# What is being asked:
The answer must consist only of the lines from the line with "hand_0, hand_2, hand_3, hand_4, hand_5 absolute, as" to the line with "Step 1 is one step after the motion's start", both included, exactly as they stand below.

═════ Given material ═════

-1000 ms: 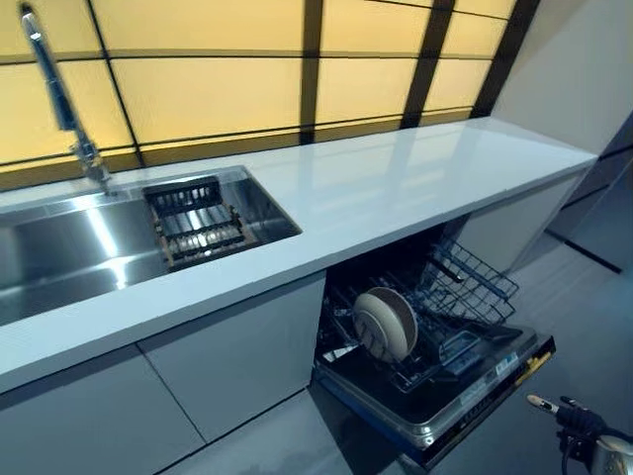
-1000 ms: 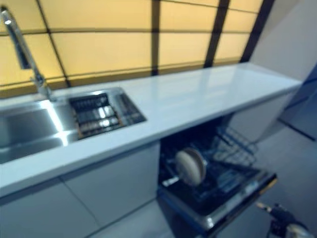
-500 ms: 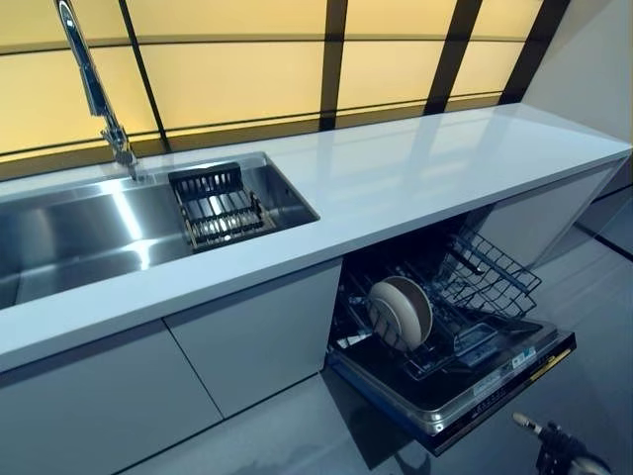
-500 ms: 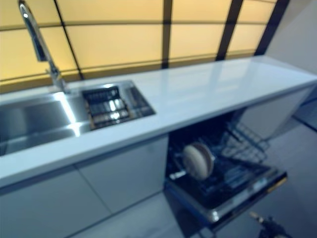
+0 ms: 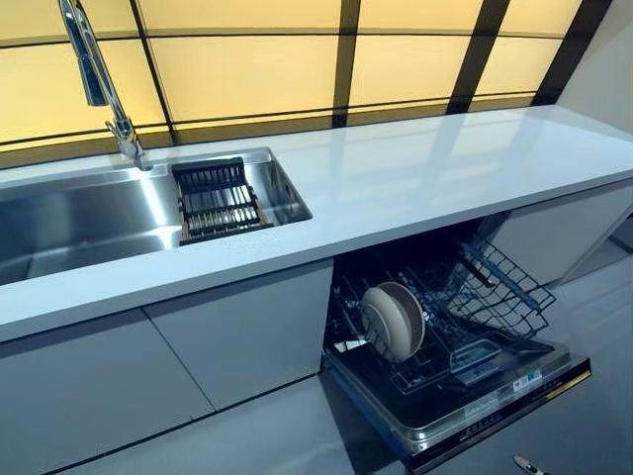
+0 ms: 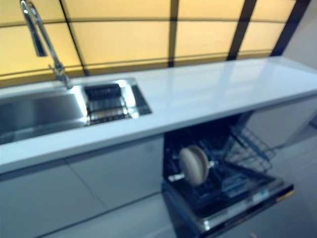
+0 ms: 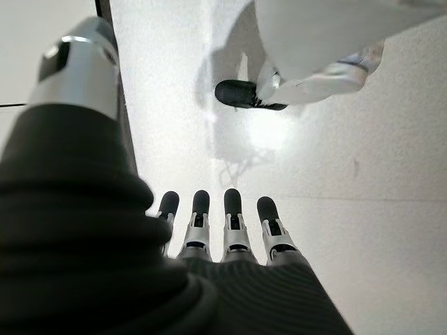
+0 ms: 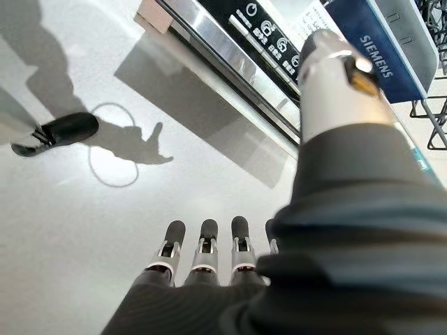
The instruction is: Take plates into dishwasher
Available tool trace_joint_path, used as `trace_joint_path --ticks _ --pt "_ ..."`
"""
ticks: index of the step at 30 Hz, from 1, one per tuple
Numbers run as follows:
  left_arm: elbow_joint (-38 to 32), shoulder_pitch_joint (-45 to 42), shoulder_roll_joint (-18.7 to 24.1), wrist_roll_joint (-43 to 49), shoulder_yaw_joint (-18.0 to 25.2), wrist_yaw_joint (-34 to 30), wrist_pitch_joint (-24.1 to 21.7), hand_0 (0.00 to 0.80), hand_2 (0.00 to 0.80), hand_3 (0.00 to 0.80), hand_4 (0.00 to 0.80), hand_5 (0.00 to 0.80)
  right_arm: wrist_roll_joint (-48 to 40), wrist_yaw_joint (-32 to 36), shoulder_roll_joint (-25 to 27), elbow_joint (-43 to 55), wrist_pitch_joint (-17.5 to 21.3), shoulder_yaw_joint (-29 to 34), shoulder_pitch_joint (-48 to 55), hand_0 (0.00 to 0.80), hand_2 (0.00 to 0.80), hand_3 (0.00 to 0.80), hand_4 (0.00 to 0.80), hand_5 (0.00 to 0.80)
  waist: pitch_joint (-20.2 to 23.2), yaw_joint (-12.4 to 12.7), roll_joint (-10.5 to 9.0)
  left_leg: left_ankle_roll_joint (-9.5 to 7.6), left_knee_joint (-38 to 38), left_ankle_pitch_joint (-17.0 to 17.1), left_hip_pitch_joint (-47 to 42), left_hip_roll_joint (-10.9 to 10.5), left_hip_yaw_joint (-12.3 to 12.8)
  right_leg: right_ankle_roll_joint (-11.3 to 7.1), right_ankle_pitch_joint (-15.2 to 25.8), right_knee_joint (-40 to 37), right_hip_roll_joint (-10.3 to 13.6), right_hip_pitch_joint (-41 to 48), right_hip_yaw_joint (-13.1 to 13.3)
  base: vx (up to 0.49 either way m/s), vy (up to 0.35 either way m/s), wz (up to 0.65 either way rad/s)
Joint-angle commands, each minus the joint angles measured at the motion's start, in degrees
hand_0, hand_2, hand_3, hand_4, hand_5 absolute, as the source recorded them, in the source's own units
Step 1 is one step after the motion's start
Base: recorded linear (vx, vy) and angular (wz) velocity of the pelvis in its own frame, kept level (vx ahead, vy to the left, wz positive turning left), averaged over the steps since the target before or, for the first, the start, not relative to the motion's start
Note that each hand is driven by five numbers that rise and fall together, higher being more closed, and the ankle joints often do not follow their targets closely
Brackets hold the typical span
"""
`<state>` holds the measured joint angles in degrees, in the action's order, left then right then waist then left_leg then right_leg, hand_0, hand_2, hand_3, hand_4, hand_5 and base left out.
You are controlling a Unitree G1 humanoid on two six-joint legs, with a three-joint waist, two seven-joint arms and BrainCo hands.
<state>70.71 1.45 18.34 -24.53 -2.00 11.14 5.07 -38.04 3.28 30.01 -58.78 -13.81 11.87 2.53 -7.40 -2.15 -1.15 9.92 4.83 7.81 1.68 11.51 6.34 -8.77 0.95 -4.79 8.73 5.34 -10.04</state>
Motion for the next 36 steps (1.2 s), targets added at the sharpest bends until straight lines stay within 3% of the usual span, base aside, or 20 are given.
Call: trace_joint_path --ticks 1,5,12,20,25,30,36 --pt "1.07 5.64 2.27 -8.4 3.2 -2.53 -0.07 0.0 0.0 0.0 0.0 0.0 -5.48 2.35 -0.16 -2.63 3.81 3.79 -2.09 0.0 0.0 0.0 0.0 0.0 -2.4 1.15 -1.26 -3.93 -0.77 -1.66 -0.38 -1.27 0.41 0.25 1.92 5.24 3.24 -4.67 -0.31 -0.173 -0.1 0.0" --pt "0.73 6.22 0.92 -10.93 5.1 -3.98 0.88 0.0 0.0 0.0 0.0 0.0 -8.71 3.39 -1.12 -6.38 5.62 4.38 -3.81 0.0 0.0 0.0 0.0 0.0 -4.52 1.42 -0.12 -3.78 -0.78 -1.32 1.23 -1.68 -0.63 0.39 2.12 5.63 3.53 -6.33 -0.48 -0.156 -0.081 0.01" --pt "-0.33 7.9 0.87 -12.5 3.73 -4.18 0.82 0.0 0.0 0.0 0.0 0.0 -14.6 3.15 0.12 -7.49 5.71 4.21 -7.83 0.0 0.0 0.0 0.0 0.0 -8.31 0.61 1.97 -3.6 -0.7 -0.61 3.7 -2.18 -1.19 0.67 2.55 6.24 3.71 -9.72 0.79 -0.134 -0.033 -0.03" --pt "-4.37 9.67 -0.62 -19.87 2.46 -10.48 -2.05 0.0 0.0 0.0 0.0 0.0 -29.44 6.62 0.52 -5.87 7.08 4.87 -12.14 0.0 0.0 0.0 0.0 0.0 -13.48 0.0 5.19 -3.8 -0.38 0.14 7.71 -4.06 -1.54 0.62 2.69 7.98 4.77 -14.97 1.89 -0.132 0.0 0.0" --pt "-7.35 8.84 -2.98 -25.52 0.71 -17.02 -3.48 0.0 0.0 0.0 0.0 0.0 -42.84 11.92 2.47 -4.57 8.21 6.72 -17.29 0.0 0.0 0.0 0.0 0.0 -17.07 0.06 9.74 -4.34 -0.37 0.61 11.41 -6.61 -1.1 0.4 2.43 11.28 6.64 -21.01 2.45 -0.134 0.09 -0.01" --pt "-8.21 7.97 -4.68 -26.43 0.13 -18.89 -3.96 0.0 0.0 0.0 0.0 0.0 -50.59 17.12 4.04 -2.28 9.53 7.16 -22.6 0.0 0.0 0.0 0.0 0.0 -17.75 0.15 12.71 -4.57 -0.37 0.78 12.93 -8.13 -0.74 0.36 2.04 13.22 7.89 -24.32 2.99 -0.079 0.11 -0.05" --pt "-9.92 7.09 -6.99 -27.63 -3.07 -19.84 -4.3 0.0 0.0 0.0 0.0 0.0 -49.5 23.55 6.55 4.38 10.21 4.23 -31.64 0.0 0.0 0.0 0.0 0.0 -16.72 0.33 16.19 -4.61 -0.34 0.95 13.12 -9.43 -0.24 0.32 1.83 14.06 9.67 -25.77 3.21 -0.038 0.149 -0.07"
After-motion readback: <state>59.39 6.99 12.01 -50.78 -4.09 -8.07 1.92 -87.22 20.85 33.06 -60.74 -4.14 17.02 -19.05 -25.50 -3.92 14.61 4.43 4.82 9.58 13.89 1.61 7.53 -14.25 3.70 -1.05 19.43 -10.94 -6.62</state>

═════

# The completed task:
hand_0, hand_2, hand_3, hand_4, hand_5 absolute, as the source recorded them, in the source's own units
Step 1 is one step after the motion's start

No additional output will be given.